Rush Oh!

Home > Other > Rush Oh! > Page 13
Rush Oh! Page 13

by Shirley Barrett


  In truth, it distresses me to think of John Beck as Reverend James in fresh incarnation, with a Mrs James left behind in Albany, and a Mrs Lee lingering in ’Frisco. It conveys the impression that he was some kind of Lothario, yet I cannot believe that of him. It is simply a striking coincidence that both men were formerly ministers of the Methodist church.
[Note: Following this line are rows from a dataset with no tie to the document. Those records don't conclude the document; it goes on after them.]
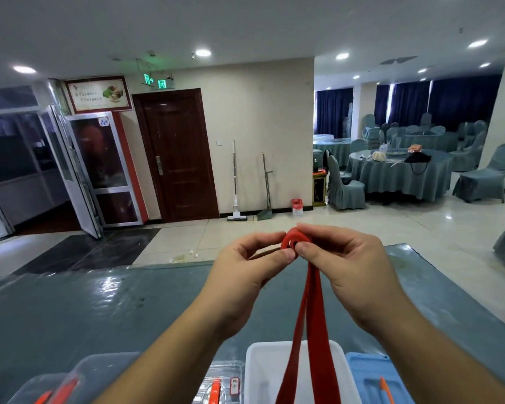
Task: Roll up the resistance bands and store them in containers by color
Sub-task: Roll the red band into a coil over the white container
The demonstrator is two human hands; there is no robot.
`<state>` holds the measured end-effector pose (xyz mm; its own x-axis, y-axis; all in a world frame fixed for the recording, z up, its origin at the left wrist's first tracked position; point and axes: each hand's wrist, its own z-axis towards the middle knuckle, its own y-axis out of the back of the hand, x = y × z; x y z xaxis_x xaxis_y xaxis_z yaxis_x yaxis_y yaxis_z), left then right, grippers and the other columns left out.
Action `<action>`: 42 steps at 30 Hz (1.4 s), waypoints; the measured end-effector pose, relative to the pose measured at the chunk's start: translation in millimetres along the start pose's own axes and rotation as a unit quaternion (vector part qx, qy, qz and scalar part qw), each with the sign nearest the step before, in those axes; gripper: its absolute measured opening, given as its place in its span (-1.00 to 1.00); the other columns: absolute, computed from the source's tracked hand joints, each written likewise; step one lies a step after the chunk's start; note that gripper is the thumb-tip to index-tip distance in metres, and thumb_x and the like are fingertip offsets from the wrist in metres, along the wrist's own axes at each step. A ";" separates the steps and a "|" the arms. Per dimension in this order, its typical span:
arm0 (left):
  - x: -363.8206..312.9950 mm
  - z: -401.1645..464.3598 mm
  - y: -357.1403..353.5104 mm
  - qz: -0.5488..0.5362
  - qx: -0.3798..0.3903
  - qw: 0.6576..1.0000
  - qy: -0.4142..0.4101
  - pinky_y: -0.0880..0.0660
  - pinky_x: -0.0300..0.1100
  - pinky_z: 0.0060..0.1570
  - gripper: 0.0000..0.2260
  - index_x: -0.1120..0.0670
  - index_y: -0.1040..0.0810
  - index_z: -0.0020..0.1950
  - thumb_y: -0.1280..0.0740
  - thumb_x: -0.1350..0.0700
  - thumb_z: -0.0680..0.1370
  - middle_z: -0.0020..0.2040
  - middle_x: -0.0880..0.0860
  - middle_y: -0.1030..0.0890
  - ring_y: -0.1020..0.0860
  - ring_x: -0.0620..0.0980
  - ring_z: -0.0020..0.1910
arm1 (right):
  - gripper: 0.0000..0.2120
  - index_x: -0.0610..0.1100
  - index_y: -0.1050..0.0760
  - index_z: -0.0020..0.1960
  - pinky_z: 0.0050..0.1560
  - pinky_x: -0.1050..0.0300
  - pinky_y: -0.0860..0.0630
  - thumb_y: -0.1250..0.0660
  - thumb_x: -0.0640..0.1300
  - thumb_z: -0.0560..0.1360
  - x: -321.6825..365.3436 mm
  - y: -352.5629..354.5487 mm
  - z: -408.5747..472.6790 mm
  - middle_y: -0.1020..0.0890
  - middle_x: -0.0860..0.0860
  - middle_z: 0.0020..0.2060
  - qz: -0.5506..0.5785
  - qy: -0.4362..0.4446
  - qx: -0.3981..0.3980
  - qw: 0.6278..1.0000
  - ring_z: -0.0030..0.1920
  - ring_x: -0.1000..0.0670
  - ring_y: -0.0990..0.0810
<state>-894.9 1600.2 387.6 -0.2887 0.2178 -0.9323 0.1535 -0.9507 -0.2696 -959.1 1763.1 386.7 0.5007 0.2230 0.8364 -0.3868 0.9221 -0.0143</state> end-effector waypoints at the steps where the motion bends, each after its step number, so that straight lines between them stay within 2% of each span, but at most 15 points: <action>1: -3.9 0.0 2.4 0.042 0.004 0.999 0.001 -0.59 -0.23 0.04 -0.56 0.11 -0.72 0.14 -0.63 0.03 0.29 0.08 0.18 -0.75 -0.71 0.05 0.10 | -0.72 0.04 -0.73 0.10 0.17 0.25 -0.62 -0.54 -0.25 0.47 1.6 5.3 0.8 -0.79 0.11 -0.04 -0.030 -0.003 0.020 0.999 0.04 0.11 -0.75; 3: -13.5 0.7 7.4 0.108 0.018 0.994 -0.003 -0.58 -0.21 0.01 -0.59 0.10 -0.72 0.08 -0.62 -0.02 0.29 0.01 0.17 -0.75 -0.72 0.05 0.02 | -0.72 0.04 -0.72 0.15 0.18 0.26 -0.61 -0.53 -0.22 0.50 7.0 13.0 2.1 -0.78 0.14 -0.02 -0.083 0.003 0.077 0.994 0.06 0.13 -0.74; 5: -23.0 2.0 10.0 0.152 0.044 0.987 0.000 -0.62 -0.14 0.05 -0.59 0.10 -0.68 0.15 -0.63 0.06 0.34 0.01 0.16 -0.75 -0.73 0.10 0.01 | -0.70 0.10 -0.70 0.13 0.14 0.26 -0.62 -0.53 -0.24 0.50 10.3 16.1 3.8 -0.77 0.13 -0.01 -0.101 0.005 0.118 0.988 0.07 0.11 -0.74; 9: -36.8 0.9 10.5 0.221 0.086 0.972 -0.001 -0.63 -0.22 0.04 -0.67 0.13 -0.63 0.25 -0.53 0.26 0.51 -0.01 0.18 -0.76 -0.75 0.10 -0.01 | -0.69 0.11 -0.64 -0.01 0.08 0.17 -0.67 -0.59 -0.26 0.43 9.9 15.5 7.6 -0.78 0.02 -0.07 -0.070 -0.009 0.119 0.990 -0.02 0.02 -0.77; 13: -32.4 -1.5 5.4 0.119 0.039 0.992 -0.016 -0.64 -0.19 0.04 -0.70 0.21 -0.62 0.25 -0.46 0.31 0.52 0.04 0.26 -0.73 -0.74 0.15 0.03 | -0.71 0.06 -0.73 0.11 0.09 0.27 -0.63 -0.57 -0.08 0.39 4.4 11.3 4.4 -0.78 0.04 -0.02 0.002 0.031 0.091 0.995 0.05 0.03 -0.76; 15: -25.0 -1.3 2.5 0.062 0.011 0.998 -0.022 -0.64 -0.14 0.09 -0.65 0.21 -0.62 0.26 -0.50 0.26 0.48 0.12 0.26 -0.71 -0.71 0.17 0.10 | -0.63 0.03 -0.70 0.21 0.16 0.24 -0.62 -0.55 -0.08 0.40 -1.3 7.3 1.7 -0.77 0.05 0.06 0.039 0.029 0.083 0.995 0.13 0.03 -0.74; 18: -21.9 -2.1 4.3 0.054 0.020 0.998 -0.011 -0.63 -0.10 0.15 -0.60 0.18 -0.63 0.27 -0.53 0.21 0.44 0.15 0.23 -0.70 -0.70 0.15 0.15 | -0.62 0.00 -0.69 0.24 0.21 0.19 -0.61 -0.54 -0.11 0.42 -3.4 7.6 1.8 -0.76 0.08 0.09 0.009 0.034 0.073 0.997 0.16 0.05 -0.72; 22: -38.5 -0.6 14.1 0.232 0.091 0.968 -0.009 -0.60 -0.21 0.06 -0.62 0.08 -0.68 0.25 -0.58 0.08 0.45 0.09 0.12 -0.74 -0.71 0.00 0.07 | -0.66 -0.02 -0.71 0.22 0.19 0.14 -0.64 -0.55 -0.20 0.45 5.9 14.3 4.7 -0.78 0.03 0.05 -0.014 0.013 0.160 0.987 0.11 -0.01 -0.75; 25: -51.2 1.2 16.4 0.291 0.106 0.950 -0.040 -0.62 -0.20 0.06 -0.69 0.10 -0.72 0.18 -0.52 0.05 0.47 0.02 0.09 -0.76 -0.72 0.00 0.02 | -0.61 0.07 -0.68 0.19 0.15 0.11 -0.66 -0.58 -0.22 0.42 9.7 10.4 7.7 -0.78 -0.01 0.03 -0.023 0.003 0.183 0.983 0.07 -0.04 -0.77; 29: -47.1 -0.4 10.0 0.213 0.054 0.973 -0.072 -0.62 -0.16 0.13 -0.67 0.16 -0.70 0.19 -0.44 0.02 0.49 0.03 0.13 -0.76 -0.72 0.04 0.07 | -0.65 0.00 -0.68 0.12 0.14 0.11 -0.66 -0.60 -0.13 0.35 7.2 6.1 9.3 -0.78 -0.04 0.00 0.034 0.019 0.090 0.995 0.05 -0.06 -0.77; 32: -36.5 -2.3 4.6 0.116 0.042 0.991 -0.054 -0.58 -0.03 0.28 -0.64 0.25 -0.64 0.25 -0.40 0.09 0.51 0.12 0.24 -0.72 -0.68 0.17 0.18 | -0.63 -0.06 -0.72 0.16 0.17 0.13 -0.64 -0.57 -0.11 0.35 6.3 5.1 8.3 -0.78 -0.03 0.03 0.053 0.029 0.080 0.995 0.09 -0.05 -0.76; 35: -35.5 -2.6 5.9 0.088 0.050 0.994 -0.027 -0.61 -0.05 0.25 -0.63 0.25 -0.63 0.25 -0.43 0.13 0.49 0.12 0.24 -0.72 -0.70 0.17 0.17 | -0.65 -0.05 -0.73 0.14 0.17 0.16 -0.64 -0.56 -0.10 0.35 10.5 10.3 11.7 -0.79 0.01 0.01 0.017 0.033 0.082 0.996 0.07 -0.01 -0.76; 37: -41.5 -1.1 11.3 0.151 0.069 0.986 -0.018 -0.65 -0.12 0.12 -0.63 0.20 -0.66 0.22 -0.48 0.10 0.44 0.08 0.20 -0.74 -0.73 0.11 0.09 | -0.69 -0.05 -0.74 0.13 0.15 0.15 -0.65 -0.57 -0.16 0.39 14.4 15.3 13.7 -0.79 0.03 -0.01 -0.022 0.028 0.113 0.993 0.06 0.00 -0.76; 39: -50.1 1.7 17.0 0.261 0.094 0.960 -0.026 -0.65 -0.14 0.03 -0.64 0.12 -0.69 0.19 -0.53 0.04 0.42 0.03 0.14 -0.75 -0.74 0.07 0.03 | -0.70 0.00 -0.74 0.12 0.12 0.16 -0.66 -0.57 -0.25 0.44 16.8 16.9 14.6 -0.79 0.06 -0.03 -0.067 0.024 0.154 0.986 0.04 0.03 -0.77; 42: -57.8 4.2 21.6 0.324 0.092 0.940 -0.047 -0.65 -0.15 0.06 -0.68 0.04 -0.71 0.15 -0.52 -0.03 0.44 -0.03 0.08 -0.77 -0.73 -0.01 -0.02 | -0.69 -0.03 -0.74 0.13 0.14 0.14 -0.66 -0.59 -0.22 0.40 18.3 13.4 13.4 -0.79 0.03 -0.01 -0.040 0.020 0.153 0.987 0.05 0.01 -0.76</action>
<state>-878.8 1566.1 436.7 -0.2750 -0.4332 -0.8583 0.1628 -0.9008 0.4025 -965.4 1775.4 409.2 0.5664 0.1721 0.8059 -0.5580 0.7997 0.2214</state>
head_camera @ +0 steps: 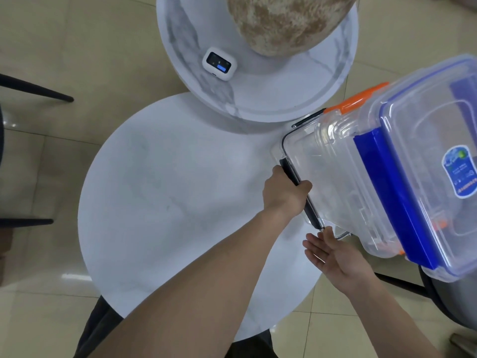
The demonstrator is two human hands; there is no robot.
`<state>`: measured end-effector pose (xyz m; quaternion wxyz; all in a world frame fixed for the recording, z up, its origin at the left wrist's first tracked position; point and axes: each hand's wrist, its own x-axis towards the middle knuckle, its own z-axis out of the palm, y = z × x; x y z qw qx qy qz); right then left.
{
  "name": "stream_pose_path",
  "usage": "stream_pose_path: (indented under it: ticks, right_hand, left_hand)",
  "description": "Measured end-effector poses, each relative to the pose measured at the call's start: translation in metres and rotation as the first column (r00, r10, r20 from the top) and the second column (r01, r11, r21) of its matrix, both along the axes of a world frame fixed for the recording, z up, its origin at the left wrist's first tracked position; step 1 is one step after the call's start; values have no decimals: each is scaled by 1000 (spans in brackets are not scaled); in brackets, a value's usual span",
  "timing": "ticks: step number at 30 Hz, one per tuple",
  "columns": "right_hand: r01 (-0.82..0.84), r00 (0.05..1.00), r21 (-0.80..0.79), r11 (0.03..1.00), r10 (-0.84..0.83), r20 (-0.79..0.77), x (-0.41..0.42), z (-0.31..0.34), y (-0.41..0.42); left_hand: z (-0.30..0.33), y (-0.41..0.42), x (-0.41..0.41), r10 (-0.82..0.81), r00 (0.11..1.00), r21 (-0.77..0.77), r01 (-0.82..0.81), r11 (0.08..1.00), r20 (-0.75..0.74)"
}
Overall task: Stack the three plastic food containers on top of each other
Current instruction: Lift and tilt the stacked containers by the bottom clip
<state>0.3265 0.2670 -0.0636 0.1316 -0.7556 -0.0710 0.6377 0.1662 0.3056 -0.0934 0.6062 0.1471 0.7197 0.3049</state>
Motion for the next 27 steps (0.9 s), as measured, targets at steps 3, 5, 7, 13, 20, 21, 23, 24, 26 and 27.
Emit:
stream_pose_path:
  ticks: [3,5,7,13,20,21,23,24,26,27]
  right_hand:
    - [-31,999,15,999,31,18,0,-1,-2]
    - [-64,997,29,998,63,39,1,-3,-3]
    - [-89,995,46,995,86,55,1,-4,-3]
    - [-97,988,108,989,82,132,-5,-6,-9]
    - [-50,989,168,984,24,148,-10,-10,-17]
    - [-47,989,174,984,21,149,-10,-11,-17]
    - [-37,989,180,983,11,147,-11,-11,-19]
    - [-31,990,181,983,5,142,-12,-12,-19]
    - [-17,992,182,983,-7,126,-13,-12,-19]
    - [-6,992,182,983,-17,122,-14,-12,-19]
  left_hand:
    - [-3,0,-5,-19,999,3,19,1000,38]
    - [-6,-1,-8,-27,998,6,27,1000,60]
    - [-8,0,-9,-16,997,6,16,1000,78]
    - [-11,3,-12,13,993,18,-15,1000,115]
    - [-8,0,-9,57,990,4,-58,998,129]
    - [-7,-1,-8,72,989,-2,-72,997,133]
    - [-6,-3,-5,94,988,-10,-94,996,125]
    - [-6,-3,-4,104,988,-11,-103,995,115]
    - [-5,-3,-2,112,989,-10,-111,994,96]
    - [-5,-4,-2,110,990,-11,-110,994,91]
  The Ungraspable Phantom of Life

  It was not unusual for the rigours of whaling to inspire in new chums a sudden and fervent interest in the hereafter, and for a time I hoped that John Beck’s newfound absorption in the Bible, and his readiness with only the slightest provocation to vouchsafe a psalm or lead the whale men in prayer, might simply be another manifestation of this condition. However, it seems that the meteorological coincidence of the crepuscular beam breaking through the clouds in apparent heavenly response to his prayer that grim morning had had the effect of inducing in John Beck a violent reawakening of his faith. This, in turn, induced in me a sense of creeping disappointment. I found I much preferred the old John Beck; the John Beck with the interest in my black silk stockings, the John Beck of the flexing arm muscles; the John Beck with the twinkling eyes and the pleasingly lascivious grin. Most of all, I missed the John Beck who wanted to kiss me, even if it meant risking my father’s ire.

  I had the distinct sense now that this new John Beck was uncomfortable in my presence. At mealtimes, I gazed at him imploringly as I doled his portion onto his plate, but he kept his eyes firmly downcast, murmured his thanks and moved on. Offering an extended prayer before each meal had become his regular custom now, often taking the opportunity to expound upon theological themes and draw analogies with some small event that had happened during the course of the day. One day, he pontificated for twenty minutes on the fact that just as there were twelve disciples, there were indeed twelve whale men. Needless to say, this sort of talk made the whalers uneasy. Nor did they ever wait for John Beck to finish saying grace before they commenced eating, but I suppose they could scarcely be blamed for that. Thus his invocations were offered to the noisy accompaniment of derisory comments and spoons scraping upon tin plates.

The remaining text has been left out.